Print the listing below a second time, exactly, and omit its images.

* **Information shown**
_ _ _ _ _
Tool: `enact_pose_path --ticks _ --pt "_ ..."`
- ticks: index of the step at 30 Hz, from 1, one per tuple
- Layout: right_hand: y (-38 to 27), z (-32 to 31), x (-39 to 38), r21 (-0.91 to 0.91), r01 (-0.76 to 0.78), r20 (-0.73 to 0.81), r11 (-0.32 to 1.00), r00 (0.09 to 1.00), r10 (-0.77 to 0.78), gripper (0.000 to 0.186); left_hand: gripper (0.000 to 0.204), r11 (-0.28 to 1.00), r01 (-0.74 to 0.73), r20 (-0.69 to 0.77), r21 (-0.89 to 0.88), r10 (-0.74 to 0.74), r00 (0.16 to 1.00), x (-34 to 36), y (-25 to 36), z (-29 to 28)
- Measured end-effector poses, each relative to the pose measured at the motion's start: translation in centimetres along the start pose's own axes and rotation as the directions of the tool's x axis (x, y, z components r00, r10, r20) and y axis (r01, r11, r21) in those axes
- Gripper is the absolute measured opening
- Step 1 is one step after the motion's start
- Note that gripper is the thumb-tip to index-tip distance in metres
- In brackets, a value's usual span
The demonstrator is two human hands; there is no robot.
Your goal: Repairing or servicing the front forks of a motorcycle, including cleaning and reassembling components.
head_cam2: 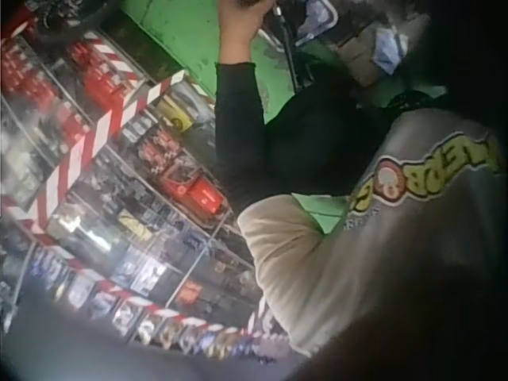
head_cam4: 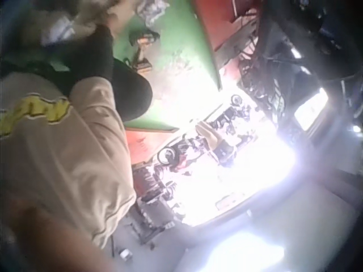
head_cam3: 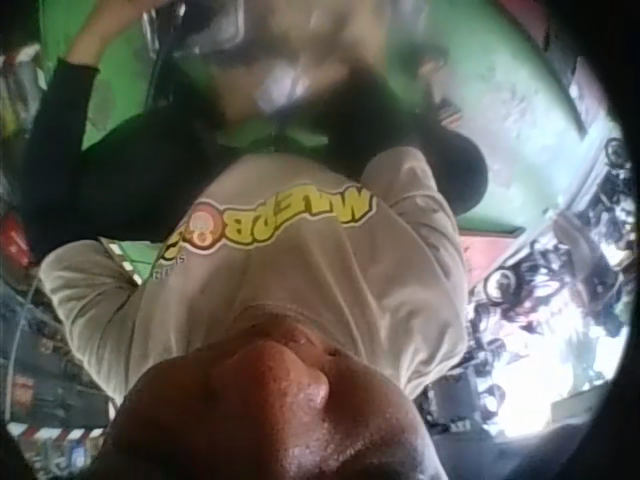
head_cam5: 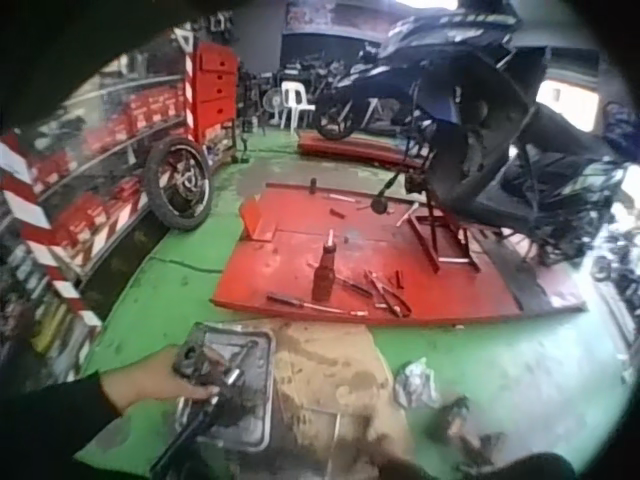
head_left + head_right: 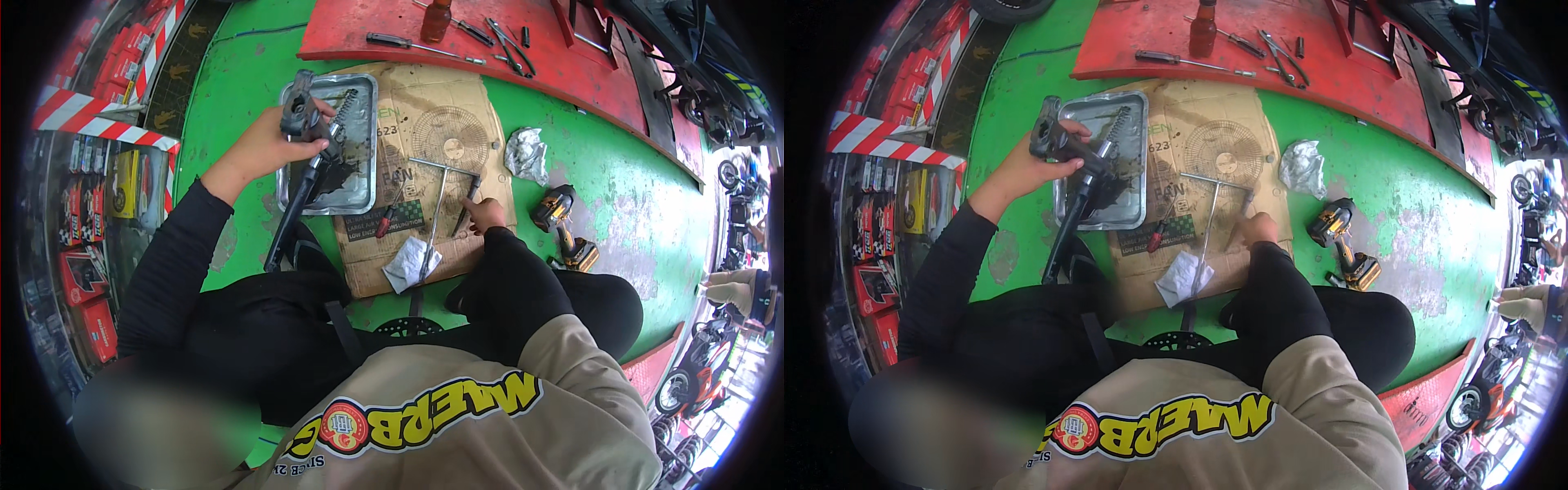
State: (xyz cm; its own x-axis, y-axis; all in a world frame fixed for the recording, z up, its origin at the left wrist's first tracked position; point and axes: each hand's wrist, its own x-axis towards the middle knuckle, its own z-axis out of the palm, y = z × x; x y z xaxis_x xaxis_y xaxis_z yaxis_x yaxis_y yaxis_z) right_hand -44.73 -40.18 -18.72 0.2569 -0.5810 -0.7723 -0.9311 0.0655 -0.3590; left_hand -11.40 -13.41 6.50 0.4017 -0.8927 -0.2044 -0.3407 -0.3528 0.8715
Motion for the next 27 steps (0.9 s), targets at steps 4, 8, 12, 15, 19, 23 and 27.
enact_pose_path --ticks 4,8,12,15,19,23,27 --pt "3.3 3.1 3.0 -0.301 0.188 -0.279 0.935 0.92 -0.275 0.063 0.043 0.999 0.009 0.005 -0.033 -0.009 1.0 1.0 -0.7 0.2" --pt "3.1 3.5 2.7 -0.18 0.238 -0.252 0.954 0.927 -0.278 0.048 0.041 0.992 -0.098 0.022 0.08 0.096 0.995 0.3 -0.3 0.2" --pt "2.2 2.4 2.0 0.477 0.041 -0.009 0.878 0.999 -0.042 0.027 0.04 0.989 -0.13 0.017 0.065 0.129 0.991 0.4 -0.2 0.7" --pt "-1.1 2.0 -0.6 0.814 0.025 0.062 0.58 0.989 -0.13 0.021 0.041 0.954 -0.227 -0.044 0.198 0.24 0.97 0.3 -1.4 0.6" --pt "-11.9 0.5 -7.1 0.965 0.183 -0.063 0.187 0.856 -0.512 0.02 0.041 0.961 -0.124 -0.023 0.249 0.134 0.991 1.0 -2.0 0.9" --pt "-23.0 -3.0 -16.2 0.915 0.404 -0.241 0.026 0.594 -0.768 0.018 0.042 0.964 -0.116 -0.053 0.24 0.132 0.99 1.1 -2.0 0.7" --pt "-28.0 -5.2 -23.9 0.707 0.704 -0.372 -0.065 0.292 -0.881 0.018 0.039 0.979 -0.148 -0.079 0.143 0.16 0.984 1.6 -2.1 0.7"
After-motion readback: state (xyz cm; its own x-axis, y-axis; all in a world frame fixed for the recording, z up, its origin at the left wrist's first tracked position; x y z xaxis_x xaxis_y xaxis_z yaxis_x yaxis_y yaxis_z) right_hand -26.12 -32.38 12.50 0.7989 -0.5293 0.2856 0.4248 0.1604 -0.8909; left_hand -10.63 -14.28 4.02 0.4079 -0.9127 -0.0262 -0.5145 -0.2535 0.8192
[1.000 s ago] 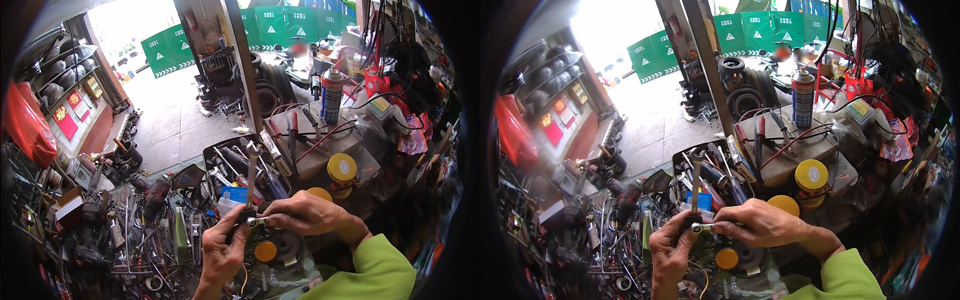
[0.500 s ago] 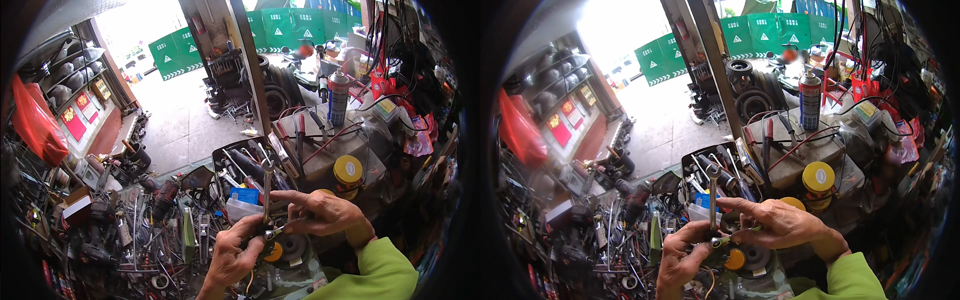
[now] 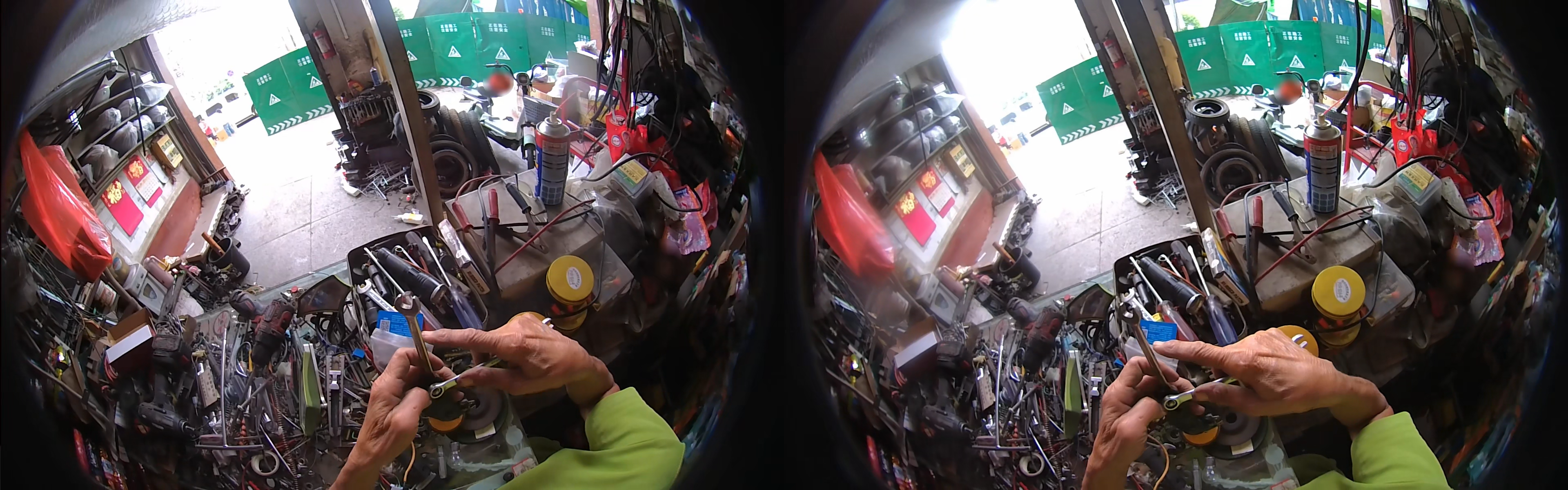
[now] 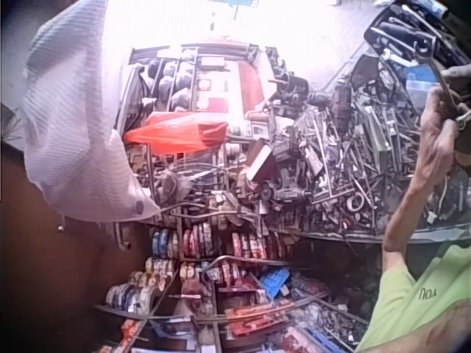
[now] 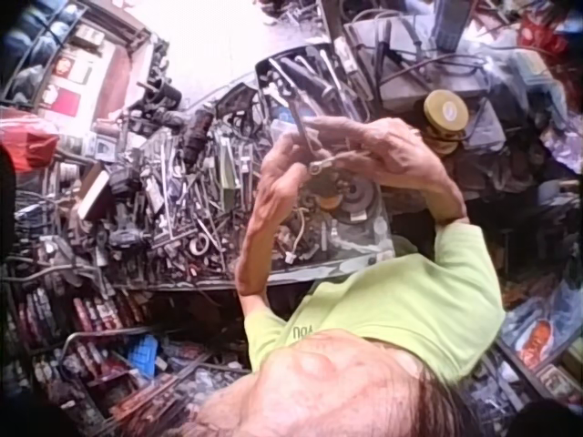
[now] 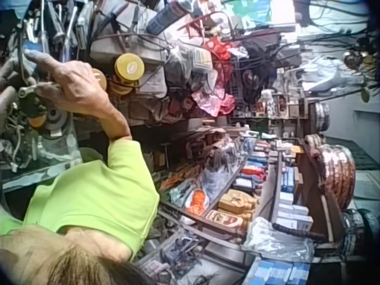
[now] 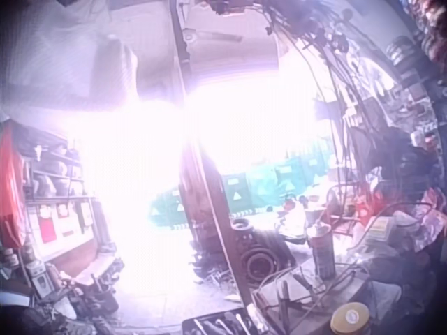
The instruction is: The person disassembles a small black electrical component, removes a screw, and uses a wrench to tighten a bolt. They then reassemble the component and continue adjusting it with their hands.
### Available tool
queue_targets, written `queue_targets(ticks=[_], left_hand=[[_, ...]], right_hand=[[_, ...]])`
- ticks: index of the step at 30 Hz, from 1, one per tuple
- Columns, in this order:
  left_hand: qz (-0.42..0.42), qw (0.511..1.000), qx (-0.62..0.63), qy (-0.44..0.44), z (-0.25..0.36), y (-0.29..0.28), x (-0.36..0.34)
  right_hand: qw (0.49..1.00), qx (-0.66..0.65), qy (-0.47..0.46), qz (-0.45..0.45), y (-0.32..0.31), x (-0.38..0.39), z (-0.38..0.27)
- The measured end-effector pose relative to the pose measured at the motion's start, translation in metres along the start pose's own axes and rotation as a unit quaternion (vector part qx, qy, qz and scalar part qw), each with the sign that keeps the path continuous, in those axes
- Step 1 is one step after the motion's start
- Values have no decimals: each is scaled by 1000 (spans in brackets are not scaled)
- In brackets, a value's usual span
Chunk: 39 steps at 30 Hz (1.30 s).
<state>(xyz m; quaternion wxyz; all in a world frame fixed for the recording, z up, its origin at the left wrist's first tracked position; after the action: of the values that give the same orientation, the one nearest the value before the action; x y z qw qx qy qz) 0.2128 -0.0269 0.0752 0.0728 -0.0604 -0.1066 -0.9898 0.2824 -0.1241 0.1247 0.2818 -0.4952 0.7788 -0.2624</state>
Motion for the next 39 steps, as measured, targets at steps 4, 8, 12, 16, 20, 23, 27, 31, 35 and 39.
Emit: queue_targets(ticks=[4,8,12,16,20,23,27,31,35,39], left_hand=[[12,999,0,42,3,-3,-3],[52,996,-57,49,-2,-9,-9],[54,998,-20,32,-8,-16,-12],[45,998,-1,43,-4,-16,-14],[19,997,45,64,-1,-14,-10],[-8,993,76,95,10,-7,-6],[-3,990,48,130,16,-9,-2],[27,987,5,160,23,-14,0],[35,982,7,183,30,-14,3],[131,967,34,218,36,-30,6]], right_hand=[[998,50,-13,39,-7,2,-6],[995,92,-6,39,-5,-1,-11],[990,91,-51,90,-3,2,-9],[987,96,-28,126,-5,4,-1],[987,44,-20,155,-2,10,8],[980,-20,-39,193,-2,14,10],[972,-103,-48,207,2,18,10],[967,-158,-9,200,10,15,17],[949,-201,-29,241,14,17,16],[938,-163,-71,298,4,24,2]])
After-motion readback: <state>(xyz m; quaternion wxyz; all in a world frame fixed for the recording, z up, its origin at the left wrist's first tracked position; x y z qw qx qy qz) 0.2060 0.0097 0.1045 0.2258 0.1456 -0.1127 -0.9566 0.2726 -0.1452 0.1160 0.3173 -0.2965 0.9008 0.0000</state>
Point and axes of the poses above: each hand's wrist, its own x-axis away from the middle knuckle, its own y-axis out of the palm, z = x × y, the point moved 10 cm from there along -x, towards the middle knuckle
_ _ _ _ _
* **Task answer**
Tool: `enact_pose_path --ticks _ --pt "_ ..."`
- ticks: index of the step at 30 Hz, from 1, one per tuple
- Layout: right_hand: y (-38 to 27), z (-32 to 31), x (-39 to 38), r21 (-0.91 to 0.91), r01 (-0.76 to 0.78), r20 (-0.73 to 0.81), r11 (-0.32 to 1.00), r00 (0.09 to 1.00), r10 (-0.77 to 0.78), gripper (0.000 to 0.186); left_hand: gripper (0.000 to 0.204), r11 (-0.28 to 1.00), r01 (-0.74 to 0.73), r20 (-0.69 to 0.77), r21 (-0.89 to 0.88), r10 (-0.74 to 0.74), r00 (0.16 to 1.00), x (-34 to 36), y (-25 to 36), z (-29 to 28)
- Measured end-effector poses, each relative to the pose measured at the motion's start: translation in centimetres along the start pose's own axes and rotation as the directions of the tool's x axis (x, y, z components r00, r10, r20) and y axis (r01, r11, r21) in those axes
- Gripper is the absolute measured opening
- Step 1 is one step after the motion's start
- Note that gripper is the thumb-tip to index-tip distance in metres
- In brackets, a value's usual span
The demonstrator is two human hands; there is no robot.
Your goal: Repairing or servicing the front forks of a motorcycle, including cleaning and reassembling components.
head_cam2: 
head_cam4: 
head_cam3: 
head_cam5: 
head_left + head_right: 
State: (xyz cm; its own x-axis, y-axis; all in a world frame fixed for the recording, z up, its origin at the left wrist's first tracked position; point and axes: each hand's wrist, its own x-axis towards the middle knuckle, its own z-axis out of the palm, y = z × x; x y z xaxis_x xaxis_y xaxis_z yaxis_x yaxis_y yaxis_z) right_hand -44.73 -40.18 -18.72 0.2569 -0.5810 -0.7723 -0.9311 0.0655 -0.3590; left_hand -11.40 -13.41 6.50 0.4017 -0.8927 -0.2044 -0.3407 -0.3528 0.8715
Motion for the next 27 steps (0.9 s), targets at steps 4, 8, 12, 15, 19, 23 and 27.
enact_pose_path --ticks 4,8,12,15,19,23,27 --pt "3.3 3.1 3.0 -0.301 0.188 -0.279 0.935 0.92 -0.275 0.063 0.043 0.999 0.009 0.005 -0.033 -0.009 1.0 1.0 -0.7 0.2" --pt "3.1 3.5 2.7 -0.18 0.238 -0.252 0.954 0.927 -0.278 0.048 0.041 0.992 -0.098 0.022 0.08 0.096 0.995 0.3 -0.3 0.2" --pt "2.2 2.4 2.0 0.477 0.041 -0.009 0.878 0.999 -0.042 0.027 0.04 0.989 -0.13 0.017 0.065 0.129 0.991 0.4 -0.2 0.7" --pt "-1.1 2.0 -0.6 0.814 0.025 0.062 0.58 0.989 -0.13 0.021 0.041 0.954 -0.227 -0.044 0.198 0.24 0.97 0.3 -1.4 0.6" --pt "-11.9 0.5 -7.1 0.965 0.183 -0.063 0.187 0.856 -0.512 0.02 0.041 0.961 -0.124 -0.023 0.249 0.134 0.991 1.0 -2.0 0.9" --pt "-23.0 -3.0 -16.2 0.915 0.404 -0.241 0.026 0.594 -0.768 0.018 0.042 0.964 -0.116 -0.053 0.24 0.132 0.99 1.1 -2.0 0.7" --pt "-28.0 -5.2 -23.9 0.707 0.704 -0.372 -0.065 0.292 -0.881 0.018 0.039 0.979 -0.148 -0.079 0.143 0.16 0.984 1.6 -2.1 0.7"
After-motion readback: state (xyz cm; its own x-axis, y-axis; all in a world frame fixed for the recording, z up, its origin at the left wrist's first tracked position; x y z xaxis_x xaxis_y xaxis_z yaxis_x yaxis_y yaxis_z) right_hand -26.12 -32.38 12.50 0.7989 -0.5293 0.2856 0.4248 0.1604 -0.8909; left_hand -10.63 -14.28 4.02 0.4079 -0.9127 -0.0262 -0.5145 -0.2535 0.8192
[1.000 s ago] 
[0.500 s ago] 
[now] 
[now] 
[now] 
[now] 
[now] 
The instruction is: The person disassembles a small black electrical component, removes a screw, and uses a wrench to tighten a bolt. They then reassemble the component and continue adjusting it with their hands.
### Available tool
queue_targets, written `queue_targets(ticks=[_], left_hand=[[_, ...]], right_hand=[[_, ...]])`
- ticks: index of the step at 30 Hz, from 1, one per tuple
- Columns, in this order:
  left_hand: qz (-0.42..0.42), qw (0.511..1.000), qx (-0.62..0.63), qy (-0.44..0.44), z (-0.25..0.36), y (-0.29..0.28), x (-0.36..0.34)
  right_hand: qw (0.49..1.00), qx (-0.66..0.65), qy (-0.47..0.46), qz (-0.45..0.45), y (-0.32..0.31), x (-0.38..0.39), z (-0.38..0.27)
- The measured end-effector pose relative to the pose measured at the motion's start, translation in metres along the start pose's own axes and rotation as a unit quaternion (vector part qx, qy, qz and scalar part qw), each with the sign that keeps the path continuous, in those axes
- Step 1 is one step after the motion's start
- Values have no decimals: each is scaled by 1000 (spans in brackets are not scaled)
- In brackets, a value's usual span
Chunk: 39 steps at 30 Hz (1.30 s).
<state>(xyz m; quaternion wxyz; all in a world frame fixed for the recording, z up, its origin at the left wrist's first tracked position; after the action: of the values that give the same orientation, the one nearest the value before the action; x y z qw qx qy qz) 0.2128 -0.0269 0.0752 0.0728 -0.0604 -0.1066 -0.9898 0.2824 -0.1241 0.1247 0.2818 -0.4952 0.7788 -0.2624</state>
Motion for the next 39 steps, as measured, targets at steps 4, 8, 12, 16, 20, 23, 27, 31, 35 and 39.
Emit: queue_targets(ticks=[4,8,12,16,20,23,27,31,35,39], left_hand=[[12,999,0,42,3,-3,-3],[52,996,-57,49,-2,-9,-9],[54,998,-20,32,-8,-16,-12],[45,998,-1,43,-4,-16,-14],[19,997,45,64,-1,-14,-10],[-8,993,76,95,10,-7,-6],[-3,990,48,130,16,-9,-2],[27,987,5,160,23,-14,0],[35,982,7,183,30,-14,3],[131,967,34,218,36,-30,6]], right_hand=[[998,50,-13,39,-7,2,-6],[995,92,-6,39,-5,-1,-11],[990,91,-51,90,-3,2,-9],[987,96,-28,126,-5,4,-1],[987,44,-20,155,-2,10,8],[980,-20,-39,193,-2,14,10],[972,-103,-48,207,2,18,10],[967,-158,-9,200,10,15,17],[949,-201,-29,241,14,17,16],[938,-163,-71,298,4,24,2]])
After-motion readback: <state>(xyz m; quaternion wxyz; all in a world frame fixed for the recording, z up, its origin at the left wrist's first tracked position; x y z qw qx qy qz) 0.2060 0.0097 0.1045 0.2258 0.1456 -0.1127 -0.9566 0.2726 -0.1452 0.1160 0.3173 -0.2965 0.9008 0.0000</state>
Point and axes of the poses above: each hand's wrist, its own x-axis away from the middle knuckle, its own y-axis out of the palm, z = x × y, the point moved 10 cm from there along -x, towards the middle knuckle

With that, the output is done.